“Mademoiselle Vallé is an intelligent woman,” the Duchess said as though thinking the matter out. “Send her to me and we will talk the matter over. Then she can bring the child.”
CHAPTER XXVI
As a result of this, her grace saw Mademoiselle Vallé alone a few mornings later and talked to her long and quietly. Their comprehension of each other was complete. Before their interview was at an end the Duchess’ interest in the adventure she was about to enter into had become profound.
“The sooner she is surrounded by a new atmosphere, the better,” was one of the things the Frenchwoman had said. “The prospect of an arrangement so perfect and so secure fills me with the profoundest gratitude. It is absolutely necessary that I return to my parents in Belgium. They are old and failing in health and need me greatly. I have been sad and anxious for months because I felt that it would be wickedness to desert this poor child. I have been torn in two. Now I can be at peace—thank the good God.”
“Bring her to me tomorrow if possible,” the Duchess said when they parted. “I foresee that I may have something to overcome in the fact that I am Lord Coombe’s old friend, but I hope to be able to overcome it.”
“She is a baby—she is of great beauty—she has a passionate little soul of which she knows nothing.” Mademoiselle Vallé said it with an anxious reflectiveness. “I have been afraid. If I were her mother——” her eyes sought those of the older woman.
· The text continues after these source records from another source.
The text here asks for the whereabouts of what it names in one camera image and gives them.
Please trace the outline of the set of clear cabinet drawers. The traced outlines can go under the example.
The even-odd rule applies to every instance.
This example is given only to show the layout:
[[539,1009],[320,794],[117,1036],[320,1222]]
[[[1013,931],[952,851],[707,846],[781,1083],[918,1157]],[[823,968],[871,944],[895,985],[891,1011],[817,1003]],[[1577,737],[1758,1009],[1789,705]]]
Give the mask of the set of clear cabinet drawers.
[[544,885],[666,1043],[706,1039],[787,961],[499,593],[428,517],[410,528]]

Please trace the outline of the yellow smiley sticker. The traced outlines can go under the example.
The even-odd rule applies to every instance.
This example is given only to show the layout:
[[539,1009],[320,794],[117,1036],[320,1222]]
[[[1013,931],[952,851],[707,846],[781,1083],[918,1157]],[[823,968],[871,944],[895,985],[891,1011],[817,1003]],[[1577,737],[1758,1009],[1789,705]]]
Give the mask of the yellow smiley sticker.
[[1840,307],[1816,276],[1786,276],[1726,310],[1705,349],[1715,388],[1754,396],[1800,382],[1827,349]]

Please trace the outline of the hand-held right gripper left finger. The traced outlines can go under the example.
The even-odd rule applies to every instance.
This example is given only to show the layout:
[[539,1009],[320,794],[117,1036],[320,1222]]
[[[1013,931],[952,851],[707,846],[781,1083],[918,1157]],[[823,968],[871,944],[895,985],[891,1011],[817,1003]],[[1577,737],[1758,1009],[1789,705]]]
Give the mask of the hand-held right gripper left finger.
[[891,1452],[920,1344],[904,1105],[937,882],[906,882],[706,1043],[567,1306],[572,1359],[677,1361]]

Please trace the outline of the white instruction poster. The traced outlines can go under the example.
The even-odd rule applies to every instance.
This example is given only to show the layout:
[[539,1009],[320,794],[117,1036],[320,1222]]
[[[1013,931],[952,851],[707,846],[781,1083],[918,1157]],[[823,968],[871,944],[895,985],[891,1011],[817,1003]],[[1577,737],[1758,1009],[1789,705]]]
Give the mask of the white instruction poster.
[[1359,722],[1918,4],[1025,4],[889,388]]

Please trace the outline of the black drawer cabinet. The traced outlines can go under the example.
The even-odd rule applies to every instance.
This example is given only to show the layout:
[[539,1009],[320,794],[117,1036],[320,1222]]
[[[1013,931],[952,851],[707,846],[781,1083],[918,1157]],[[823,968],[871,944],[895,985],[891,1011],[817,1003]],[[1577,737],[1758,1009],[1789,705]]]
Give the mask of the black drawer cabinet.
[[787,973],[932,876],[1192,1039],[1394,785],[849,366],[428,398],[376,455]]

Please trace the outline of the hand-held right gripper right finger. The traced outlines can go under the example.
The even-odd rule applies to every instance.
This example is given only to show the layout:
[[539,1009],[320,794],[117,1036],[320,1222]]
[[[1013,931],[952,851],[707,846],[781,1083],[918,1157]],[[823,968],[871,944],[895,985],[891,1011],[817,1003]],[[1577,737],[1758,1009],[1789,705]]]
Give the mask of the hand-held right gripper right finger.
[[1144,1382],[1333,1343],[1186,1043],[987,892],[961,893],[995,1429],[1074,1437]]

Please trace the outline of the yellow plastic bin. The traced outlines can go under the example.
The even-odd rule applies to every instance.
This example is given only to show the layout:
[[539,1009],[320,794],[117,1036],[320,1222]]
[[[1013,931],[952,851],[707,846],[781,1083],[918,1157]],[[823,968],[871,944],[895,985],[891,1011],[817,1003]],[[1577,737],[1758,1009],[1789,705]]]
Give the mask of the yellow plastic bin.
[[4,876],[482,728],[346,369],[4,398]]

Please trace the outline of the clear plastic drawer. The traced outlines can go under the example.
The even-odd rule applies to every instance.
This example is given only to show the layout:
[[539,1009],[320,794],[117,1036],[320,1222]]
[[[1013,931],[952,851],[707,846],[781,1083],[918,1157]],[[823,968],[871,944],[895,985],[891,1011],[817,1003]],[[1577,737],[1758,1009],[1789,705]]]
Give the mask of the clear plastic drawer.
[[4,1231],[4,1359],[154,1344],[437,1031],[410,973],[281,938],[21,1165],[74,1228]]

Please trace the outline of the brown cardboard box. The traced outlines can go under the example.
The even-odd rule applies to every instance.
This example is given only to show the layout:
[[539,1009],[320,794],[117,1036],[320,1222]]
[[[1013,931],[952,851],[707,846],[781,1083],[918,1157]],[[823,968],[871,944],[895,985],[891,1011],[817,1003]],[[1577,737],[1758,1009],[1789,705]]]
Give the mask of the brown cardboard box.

“But she has no mother,” her grace answered. Her own eyes were serious. She knew something of girls, of young things, of the rush and tumult of young life in them and of the outlet it demanded. A baby who was of great beauty and of a passionate soul was no trivial undertaking for a rheumatic old duchess, but—“Bring her to me,” she said.
So was Robin brought to the tall Early Victorian mansion in the belatedly stately square. And the chief thought in her mind was that though mere good manners demanded under the circumstances that she should come to see the Dowager Duchess of Darte and be seen by her, if she found that she was like Lord Coombe, she would not be able to endure the prospect of a future spent in her service howsoever desirable such service might outwardly appear. This desirableness Mademoiselle Vallé had made clear to her. She was to be the companion of a personage of great and mature charm and grace who desired not mere attendance, but something more, which something included the warmth and fresh brightness of happy youth and bloom. She would do for her employer the things a young relative might do. She would have a suite of rooms of her own and a freedom as to hours and actions which greater experience on her part would have taught was not the customary portion meted out to a paid companion. But she knew nothing of paid service and a preliminary talk of Coombe’s with Mademoiselle Vallé had warned her against allowing any suspicion that this “earning a living” had been too obviously ameliorated.
“Her life is unusual. She herself is unusual in a most dignified and beautiful way. You will, it might almost be said, hold the position of a young lady in waiting,” was Mademoiselle’s gracefully put explanation.